1. Fourier series help (odd/even)

Q1, 2: Options are Odd or Even extensions.

My attempt.
1. Odd extension
2. Even extension (guessing, just looking at graph)

2. Re: Fourier series help (odd/even)

I think you have it wrong. With (A), f(-t)=f(t), so it is an even extension, and with (B), f(-t)=-f(t), so it is an odd extension.

- Hollywood

3. Re: Fourier series help (odd/even)

Originally Posted by hollywood
I think you have it wrong.

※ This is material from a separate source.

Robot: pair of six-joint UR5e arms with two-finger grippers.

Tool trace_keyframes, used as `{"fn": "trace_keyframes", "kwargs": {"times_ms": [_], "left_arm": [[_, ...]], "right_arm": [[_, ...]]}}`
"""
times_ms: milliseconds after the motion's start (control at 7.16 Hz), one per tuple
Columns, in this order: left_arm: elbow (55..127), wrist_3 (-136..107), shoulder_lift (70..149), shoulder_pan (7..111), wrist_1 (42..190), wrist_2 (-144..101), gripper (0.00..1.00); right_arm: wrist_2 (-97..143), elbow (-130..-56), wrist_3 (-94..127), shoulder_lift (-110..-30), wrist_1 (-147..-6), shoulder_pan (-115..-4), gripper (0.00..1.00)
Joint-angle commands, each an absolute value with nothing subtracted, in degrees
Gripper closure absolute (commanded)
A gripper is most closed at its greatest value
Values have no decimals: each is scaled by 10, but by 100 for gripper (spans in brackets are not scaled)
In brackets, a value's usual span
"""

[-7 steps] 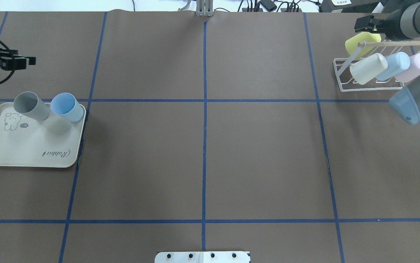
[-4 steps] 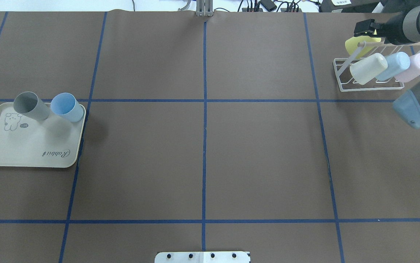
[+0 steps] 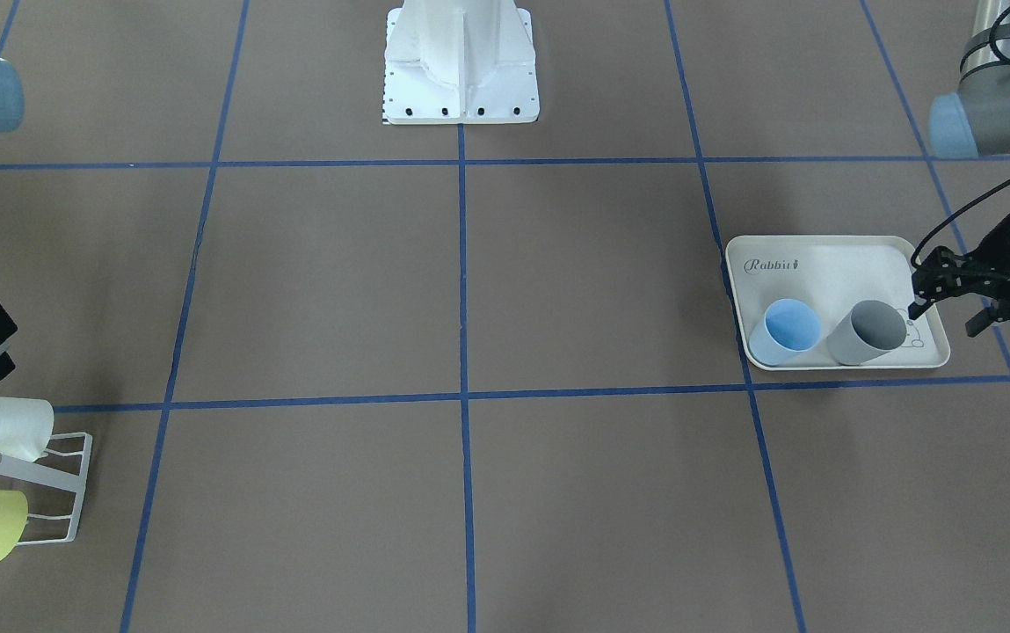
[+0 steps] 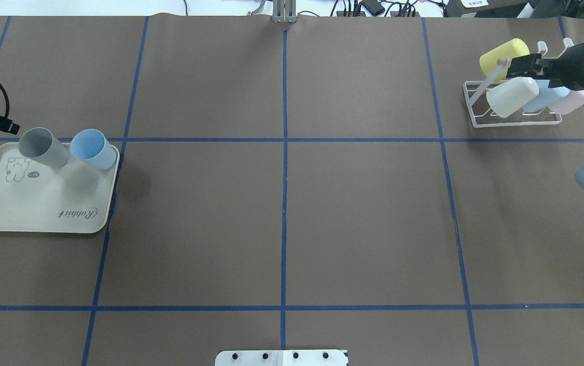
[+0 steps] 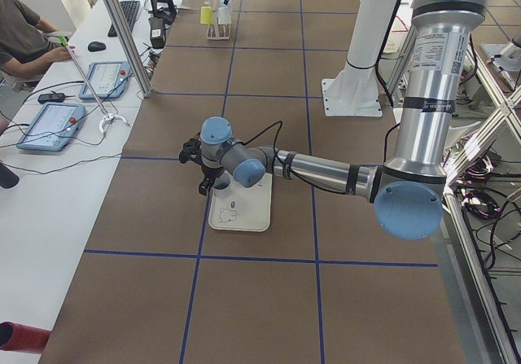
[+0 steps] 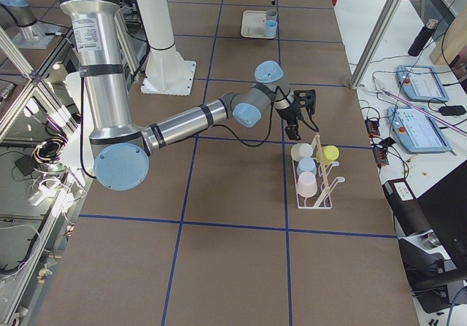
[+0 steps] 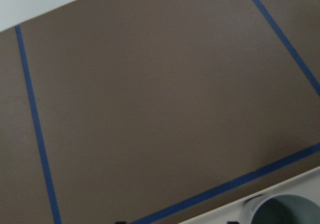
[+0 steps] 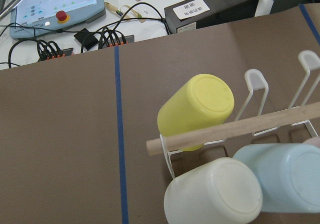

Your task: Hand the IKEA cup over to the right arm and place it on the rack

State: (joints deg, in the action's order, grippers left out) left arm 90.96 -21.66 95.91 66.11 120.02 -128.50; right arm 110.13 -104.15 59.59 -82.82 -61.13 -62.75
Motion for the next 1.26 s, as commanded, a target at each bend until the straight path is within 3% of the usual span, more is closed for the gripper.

With (A), f(-t)=f(t), so it is an even extension, and with (B), f(-t)=-f(t), so it is an odd extension.

- Hollywood
1. Even
2. odd
3. 2/n
4. pi
5. 4/((pi)n^2) or 0

4. Re: Fourier series help (odd/even)

I'm pretty sure #4 should be the average value of the function, which is $\frac{pi}{2}$. How did you calculate #3 and #5?

- Hollywood

5. Re: Fourier series help (odd/even)

Originally Posted by hollywood
I'm pretty sure #4 should be the average value of the function, which is $\frac{pi}{2}$. How did you calculate #3 and #5?

- Hollywood
3) b(n) = (2/π) ∫(t = 0 to π) (π - t) sin(nπt/π) dt
............= (2/π) [(π - t) * -cos(nt)/n - (-1)(-sin(nt)/n^2)] {for t = 0 to π}
............= 2/n.

4) a(0) = (2/π) ∫(t = 0 to π) (π - t) dt
............= (2/π) [(πt - (1/2)t^2) {for t = 0 to π}
............= π.

5 )For n > 0:
a(n) = (2/π) ∫(t = 0 to π) (π - t) cos(nπt/π) dt
.......= (2/π) [(π - t) * sin(nt)/n - (-1)(-cos(nt)/n^2)] {for t = 0 to π}
.......= (2/π) * -((-1)^n - 1)/n^2
.......= 0 if n is even and 4/(πn^2) if n is odd.